1.  If you do not have gentools installed on your computer yet, you will need to emerge it.  If you do

    not know what this is, you probably have not installed it.  To install gentoolkits:

   #emerge gentoolkit

2.  To find out which package names you have installed for each kernel:

   # qpkg -I -v gentoo-sources

   Your result may look somthing similar to this:

   sys-kernel/gentoo-sources-2.4.20-r5 *

   sys-kernel/gentoo-sources-2.4.20-r7 *

   Note:

         a. The above uses a CAPITAL I as in Indiana not L as in Louisiana.

         b.

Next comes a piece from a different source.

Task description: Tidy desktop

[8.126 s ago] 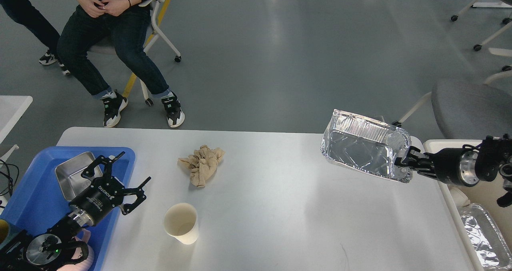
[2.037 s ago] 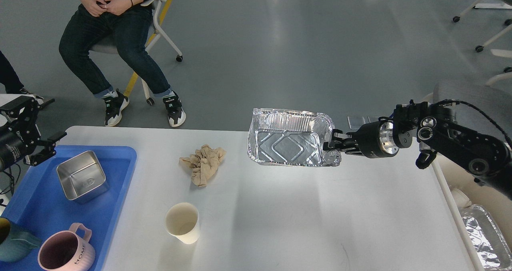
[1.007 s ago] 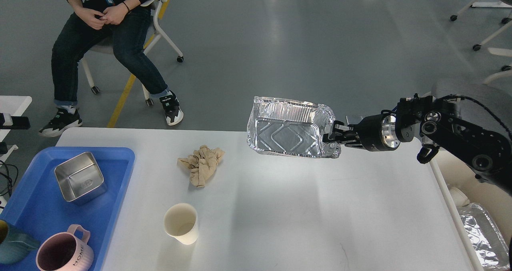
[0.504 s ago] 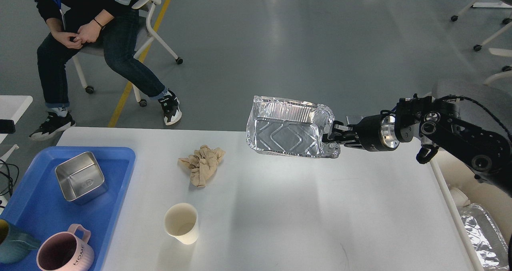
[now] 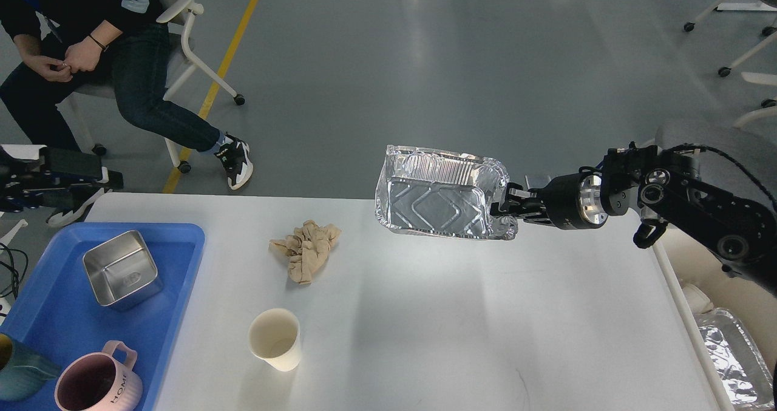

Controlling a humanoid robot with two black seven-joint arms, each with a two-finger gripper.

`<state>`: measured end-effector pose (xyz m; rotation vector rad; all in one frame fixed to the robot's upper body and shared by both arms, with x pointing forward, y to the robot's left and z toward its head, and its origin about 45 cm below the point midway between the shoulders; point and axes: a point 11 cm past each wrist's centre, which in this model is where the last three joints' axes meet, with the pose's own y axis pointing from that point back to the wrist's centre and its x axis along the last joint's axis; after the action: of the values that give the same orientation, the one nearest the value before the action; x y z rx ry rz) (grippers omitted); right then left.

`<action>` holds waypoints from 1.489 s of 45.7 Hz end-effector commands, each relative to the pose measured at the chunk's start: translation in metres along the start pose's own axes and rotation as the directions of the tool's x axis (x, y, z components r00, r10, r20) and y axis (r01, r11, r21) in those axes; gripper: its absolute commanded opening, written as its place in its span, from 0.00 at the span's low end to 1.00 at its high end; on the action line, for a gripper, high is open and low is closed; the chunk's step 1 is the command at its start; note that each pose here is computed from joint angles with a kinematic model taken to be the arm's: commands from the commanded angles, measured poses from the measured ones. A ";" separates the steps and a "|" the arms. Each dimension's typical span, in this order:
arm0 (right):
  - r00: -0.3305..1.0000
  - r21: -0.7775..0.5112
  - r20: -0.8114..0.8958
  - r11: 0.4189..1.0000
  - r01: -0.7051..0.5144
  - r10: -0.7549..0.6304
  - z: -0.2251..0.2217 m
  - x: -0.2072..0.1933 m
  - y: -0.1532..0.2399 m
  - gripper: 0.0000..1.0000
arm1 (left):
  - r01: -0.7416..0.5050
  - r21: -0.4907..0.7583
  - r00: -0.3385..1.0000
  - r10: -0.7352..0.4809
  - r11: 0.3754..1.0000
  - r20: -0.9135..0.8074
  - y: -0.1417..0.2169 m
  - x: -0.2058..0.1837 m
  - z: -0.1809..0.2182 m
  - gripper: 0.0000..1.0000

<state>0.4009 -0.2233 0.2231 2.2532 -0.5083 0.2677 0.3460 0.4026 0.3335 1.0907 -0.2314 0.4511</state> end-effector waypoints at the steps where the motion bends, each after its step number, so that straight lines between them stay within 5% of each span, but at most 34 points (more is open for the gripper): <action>1: 1.000 0.002 -0.001 1.000 0.004 -0.004 -0.001 -0.001 -0.001 0.00 | 0.025 -0.019 0.999 -0.024 0.999 0.048 -0.026 0.003 0.027 0.97; 15: 1.000 0.019 -0.021 1.000 0.022 -0.022 -0.012 -0.007 -0.014 0.00 | 0.113 -0.062 0.987 -0.105 0.992 0.123 -0.081 -0.009 0.078 0.99; 28: 1.000 0.010 -0.019 1.000 0.022 -0.022 -0.008 -0.009 -0.015 0.00 | 0.216 0.136 0.962 -0.234 0.967 0.137 -0.110 -0.041 0.054 1.00; 68: 1.000 -0.020 -0.001 1.000 0.007 -0.007 0.004 -0.004 -0.013 0.00 | 0.424 0.178 0.882 -0.449 0.888 0.142 -0.163 -0.118 0.047 1.00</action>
<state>0.4031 -0.2167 0.2099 2.2357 -0.4983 0.2590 0.3252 0.2749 0.1872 1.2931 -0.1210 -0.0192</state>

If you are using another kernel source, just replace 'gentoo-sources' with your preferred

            source, i.e. vanilla-sources

3.  To unmerge the packages:

   # emerge -C <package>

   Since I want to unmerge the kernel: gentoo-sources-2.4.20-r5, I will input this:

   # emerge -C gentoo-sources-2.4.20-r5 *

4.  So far, you have removed most of the source files, but not the compiled binary files.  To remove

    these files, go into /usr/src and rm -rf the directories of kernel you don't need anymore.  In this

    example, you would look for all files that relate to gentoo-sources-2.4.20-r5.

5.  Next, mount /boot and go the /boot directory.  Delete all the files related to the kernel version you just

   deleted.  When you are done, umount /boot.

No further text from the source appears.